High-frequency replanning is a dominant and under-measured bottleneck for embodied agents: human instructions are often high-level and underspecified; interactive clarification is not always available and, when allowed, is constrained, while dynamic environments still force repeated replanning. As histories and world-state summaries grow over time (and, in multi-agent settings, across cooperating agents), replanning calls become slower and more variable, causing missed deadlines under strict token and latency budgets. We introduce BRACE, a budgeted replanning framework that treats replanning as a systems control problem, selecting replanning modes and allocating per-call token/time budgets to reduce instability such as plan churn and coordination deadlocks. BRACE is modular and composes with efficiency mechanisms on the replanning call path, including E-RECAP token pruning and retrieval-based replanning memory.

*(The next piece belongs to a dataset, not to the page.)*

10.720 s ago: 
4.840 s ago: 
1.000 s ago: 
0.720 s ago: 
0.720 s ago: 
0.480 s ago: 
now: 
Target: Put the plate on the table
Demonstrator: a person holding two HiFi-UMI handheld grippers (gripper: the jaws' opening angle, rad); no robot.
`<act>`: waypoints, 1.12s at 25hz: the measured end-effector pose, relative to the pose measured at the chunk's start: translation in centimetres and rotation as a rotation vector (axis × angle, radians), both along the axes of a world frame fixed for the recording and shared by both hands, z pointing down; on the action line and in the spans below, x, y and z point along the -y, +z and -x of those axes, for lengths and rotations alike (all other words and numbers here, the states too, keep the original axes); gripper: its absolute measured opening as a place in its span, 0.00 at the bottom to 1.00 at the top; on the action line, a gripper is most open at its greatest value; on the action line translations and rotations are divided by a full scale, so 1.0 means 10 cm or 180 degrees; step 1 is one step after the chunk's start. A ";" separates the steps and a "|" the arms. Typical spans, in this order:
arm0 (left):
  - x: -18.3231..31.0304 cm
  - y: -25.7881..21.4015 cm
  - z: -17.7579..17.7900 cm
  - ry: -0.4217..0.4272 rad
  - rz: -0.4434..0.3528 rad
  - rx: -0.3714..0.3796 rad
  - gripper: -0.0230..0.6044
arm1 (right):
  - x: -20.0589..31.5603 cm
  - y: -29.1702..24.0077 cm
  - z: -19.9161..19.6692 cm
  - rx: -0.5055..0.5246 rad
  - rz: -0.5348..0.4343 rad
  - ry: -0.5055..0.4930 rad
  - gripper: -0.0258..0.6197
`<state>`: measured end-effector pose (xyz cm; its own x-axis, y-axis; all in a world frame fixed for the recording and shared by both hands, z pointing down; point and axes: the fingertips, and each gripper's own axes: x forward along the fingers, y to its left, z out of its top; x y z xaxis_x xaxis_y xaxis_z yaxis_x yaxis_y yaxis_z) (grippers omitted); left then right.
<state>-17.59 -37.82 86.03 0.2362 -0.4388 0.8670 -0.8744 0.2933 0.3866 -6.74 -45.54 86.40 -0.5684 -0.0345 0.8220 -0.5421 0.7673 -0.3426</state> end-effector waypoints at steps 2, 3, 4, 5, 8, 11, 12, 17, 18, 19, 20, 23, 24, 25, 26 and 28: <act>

On Habitat-Lab navigation under multi-agent context growth, E-RECAP reduces replanning tokens by 71–76% and replanning latency by 2.1–2.6× relative to no pruning, with minimal loss in success and SPL. We argue that budgeting and tail-aware reporting are essential for studying replanning at scale, and propose an evaluation paradigm that reports tail latency and Service-Level Objective (SLO) violations alongside task success.
- Controller: budget assignment + commitment/cooldown for stable high-frequency replanning.
- Auditable logging: phase breakdown (context construction, compression, planner call, VLA policy call).
- Efficiency modules: E-RECAP-style context pruning, and RAG/memory ablations (optional).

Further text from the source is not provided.